* **Work required**
Return all the lines below in which the string "provided" appears.
*** Opening Dataset extract ***
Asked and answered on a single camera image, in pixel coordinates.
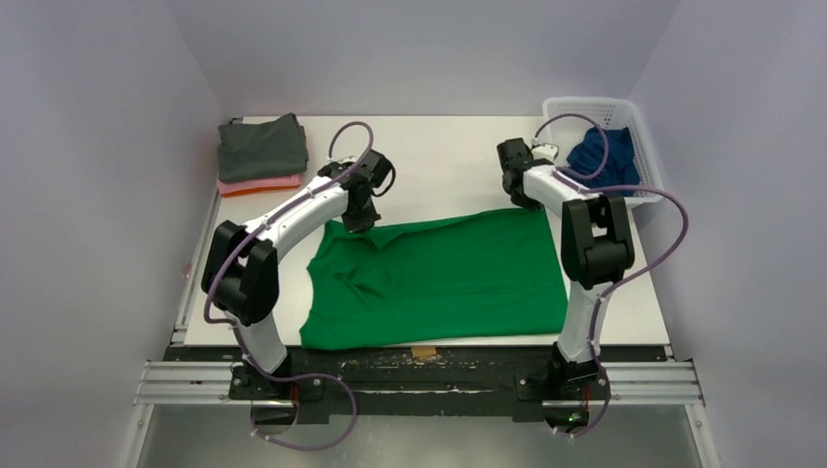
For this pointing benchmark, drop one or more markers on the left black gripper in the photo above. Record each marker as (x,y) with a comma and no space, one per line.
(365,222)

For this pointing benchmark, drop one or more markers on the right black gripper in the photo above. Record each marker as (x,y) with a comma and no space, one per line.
*** Closing Dataset extract ***
*** Opening Dataset extract ***
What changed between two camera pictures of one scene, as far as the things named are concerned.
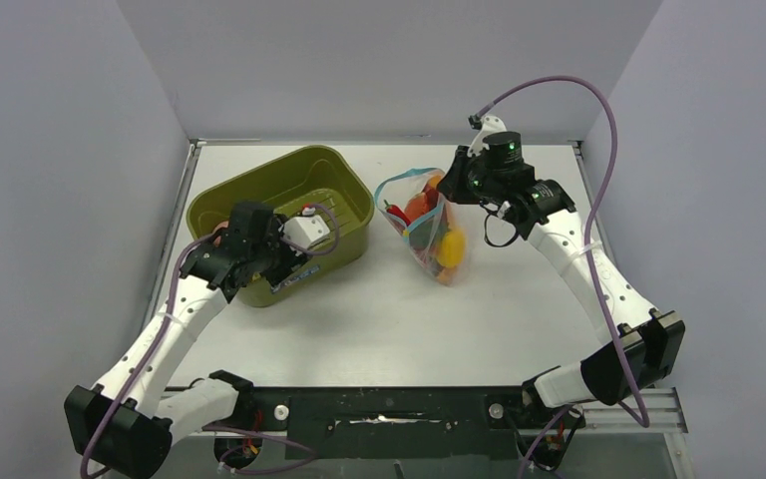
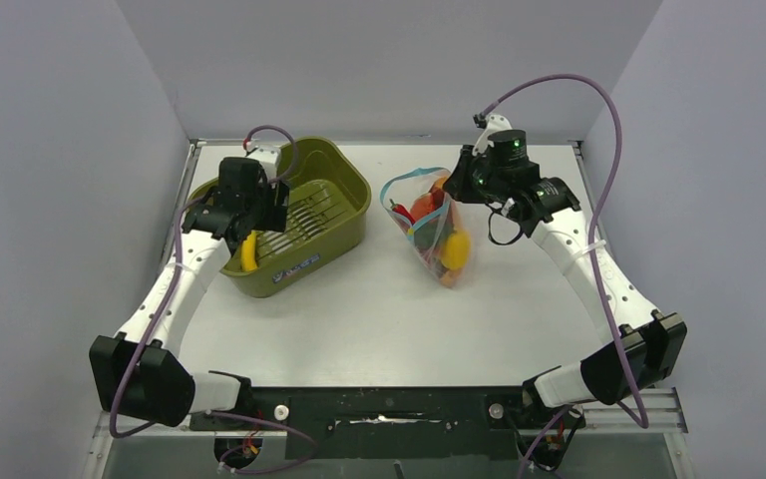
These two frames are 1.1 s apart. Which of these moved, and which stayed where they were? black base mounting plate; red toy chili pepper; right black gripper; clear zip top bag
*** Closing Dataset extract ***
*** Opening Dataset extract ***
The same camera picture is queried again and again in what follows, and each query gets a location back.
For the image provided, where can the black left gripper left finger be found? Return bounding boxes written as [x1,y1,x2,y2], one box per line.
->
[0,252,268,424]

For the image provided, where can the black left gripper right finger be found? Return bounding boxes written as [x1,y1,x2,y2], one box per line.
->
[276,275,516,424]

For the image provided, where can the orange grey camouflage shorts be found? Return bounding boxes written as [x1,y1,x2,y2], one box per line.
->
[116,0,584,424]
*** Closing Dataset extract ***
* **Output of the exercise**
For the image provided, where can the black left gripper left finger be found? Return bounding boxes written as [x1,y1,x2,y2], one box per line.
For the image provided, where can the black left gripper right finger be found? Return bounding boxes written as [x1,y1,x2,y2], one box per line.
For the image provided, where can the orange grey camouflage shorts be found? Return bounding boxes written as [x1,y1,x2,y2], one box per line.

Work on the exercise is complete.